Interaction of D3 preferring agonist (−)-N 6-(2-(4-(biphenyl-4-yl)piperazin-1-yl)ethyl)-N 6-propyl-4,5,6,7-tetrahydrobenzo[d]thiazole-2,6-diamine (D-264) with cloned human D2L, D2S, and D3 receptors: potent stimulation of mitogen-activated protein kinases and G protein-coupled inward rectifier potassium channels

Abstract

This study aims to determine the effect of the novel D(3) dopamine receptor agonist, D-264, on activation of D(3) and D(2) dopamine receptor signal transduction pathways and cell proliferation.
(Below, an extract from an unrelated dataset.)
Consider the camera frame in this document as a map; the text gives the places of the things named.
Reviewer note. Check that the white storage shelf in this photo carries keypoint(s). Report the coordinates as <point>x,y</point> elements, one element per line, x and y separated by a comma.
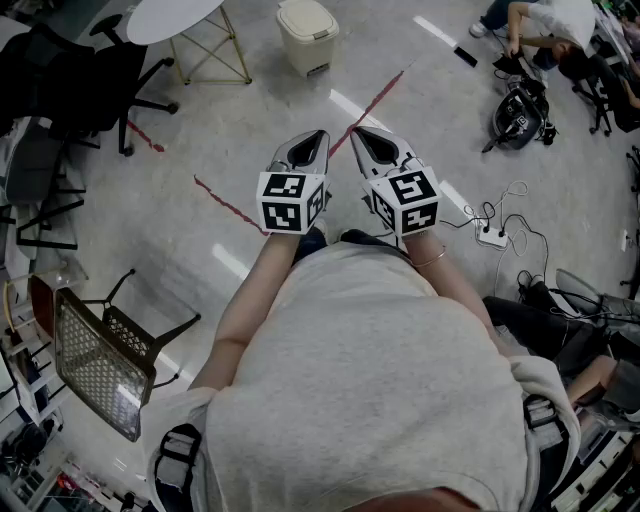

AtT-20 neuroendocrine cells stably expressing human D(2S), D(2L), and D(3) dopamine receptors were treated with D-264 and the coupling of the receptors to mitogen-activated protein kinase (MAPK) and G protein-coupled inward rectifier potassium (GIRK) channels was determined using Western blotting and whole-cell voltage clamp recording, respectively. D-264 potently activated MAPK signaling pathway coupled to D(2S), D(2L), and D(3) dopamine receptors. The activation of MAPK was more pronounced than the reference agonist quinpirole and was longer lasting. D-264 also activated GIRK channels coupled to D(2S), D(2L), and D(3) receptors. In addition, D-264 dose-dependently induced cell proliferation in AtT-D(2L) and AtT-D(3) cells. These results indicate that D-264 robustly activates GIRK channels and MAPK coupled to D(2) and D(3) dopamine receptors in AtT-20 cells. D-264 is also a potent inducer of cell proliferation.